While the missionary was laid aside, however, and compelled for long and weary months to suffer in both body and mind, the progress of the work was not wholly stayed. The Holy Spirit was at work, and fruit was beginning to appear, as the following from his journal will show :

One day I heard a screaming in the chapel. Upon enquiring of Tom what was the matter he said that they had been holding a meeting and that Paketi, his sister, had been seeking

salvation. Jesus came to her at that time, and she was soundly converted. She is now married to Tizora, about whom I will have something to say later, and these two are the backbone of the work in Inhambane. Others at this time began to seek God. One, named Jeki, is at this writing in charge of the station at Cherene. Tom's wife also came out for God, and is standing firm to-day. Some who then came out have backslidden, but the truth of God has been sown in their hearts and they know that the story told by the missionaries is true. One young man, a carpenter, and a brother-in-law of Tom came out and gave up his drinking and other abominations. He ran well for a time, but was overcome again by drink. He confessed afterwards that the first night after he began to drink he dreamt about fire, the fire which is to burn the wicked forever. We are still hoping that he will come back to Jesus, take up his cross again and follow him.

CHAPTER XXII.

MINISTERING TO THE WRETCHED.

"Not to be ministered unto, but to minister."
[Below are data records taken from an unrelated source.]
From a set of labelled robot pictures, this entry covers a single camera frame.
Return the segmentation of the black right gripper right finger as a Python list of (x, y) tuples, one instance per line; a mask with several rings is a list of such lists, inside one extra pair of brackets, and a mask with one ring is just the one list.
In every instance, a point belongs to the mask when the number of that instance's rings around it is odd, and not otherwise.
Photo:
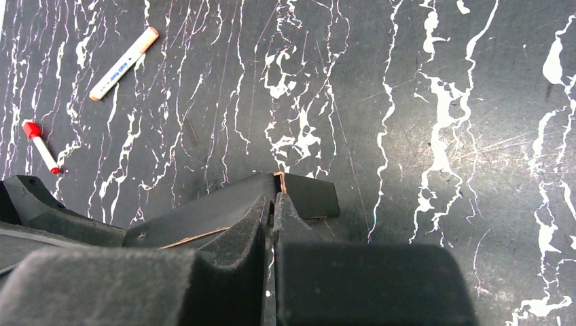
[(327, 242), (280, 194), (274, 212), (277, 325), (477, 325), (453, 256), (428, 244)]

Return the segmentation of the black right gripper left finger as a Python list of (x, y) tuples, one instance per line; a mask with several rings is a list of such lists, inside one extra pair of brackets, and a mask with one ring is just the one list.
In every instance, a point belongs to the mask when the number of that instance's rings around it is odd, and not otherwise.
[(259, 325), (269, 211), (260, 196), (198, 250), (33, 251), (1, 290), (1, 324)]

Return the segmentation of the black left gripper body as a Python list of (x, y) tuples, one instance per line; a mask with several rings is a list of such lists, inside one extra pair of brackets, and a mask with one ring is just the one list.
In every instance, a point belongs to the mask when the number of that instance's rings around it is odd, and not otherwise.
[(1, 278), (43, 247), (120, 247), (126, 230), (96, 221), (57, 201), (38, 177), (1, 182)]
While living at Cherene Mr. Agnew often went across the bay to Inhambane to engage in missionary work at the town. He finally purchased a small piece of land there and built on it a small corrugated iron house with tile roof. Here he would live part of the time, and part of the time he would stay at Cherene. In Inhambane town there is always much sickness among the natives. Many of the huts are badly dilapidated, admitting the wind and the rain, and thereby occasioning such diseases as dysentery, dropsy, consumption, fevers and so forth.

The mortality of the town is great. Inasmuch as immorality and vice abound many of the inhabitants are afflicted with loathesome diseases, which are little less than a living death, and which finally send them prematurely to their graves. In the interior there is much less. vice and immorality than in the town, since each man has his own wife or wives, whereas, in the town the marriage relation is less respected, and the result is "an awful mixture."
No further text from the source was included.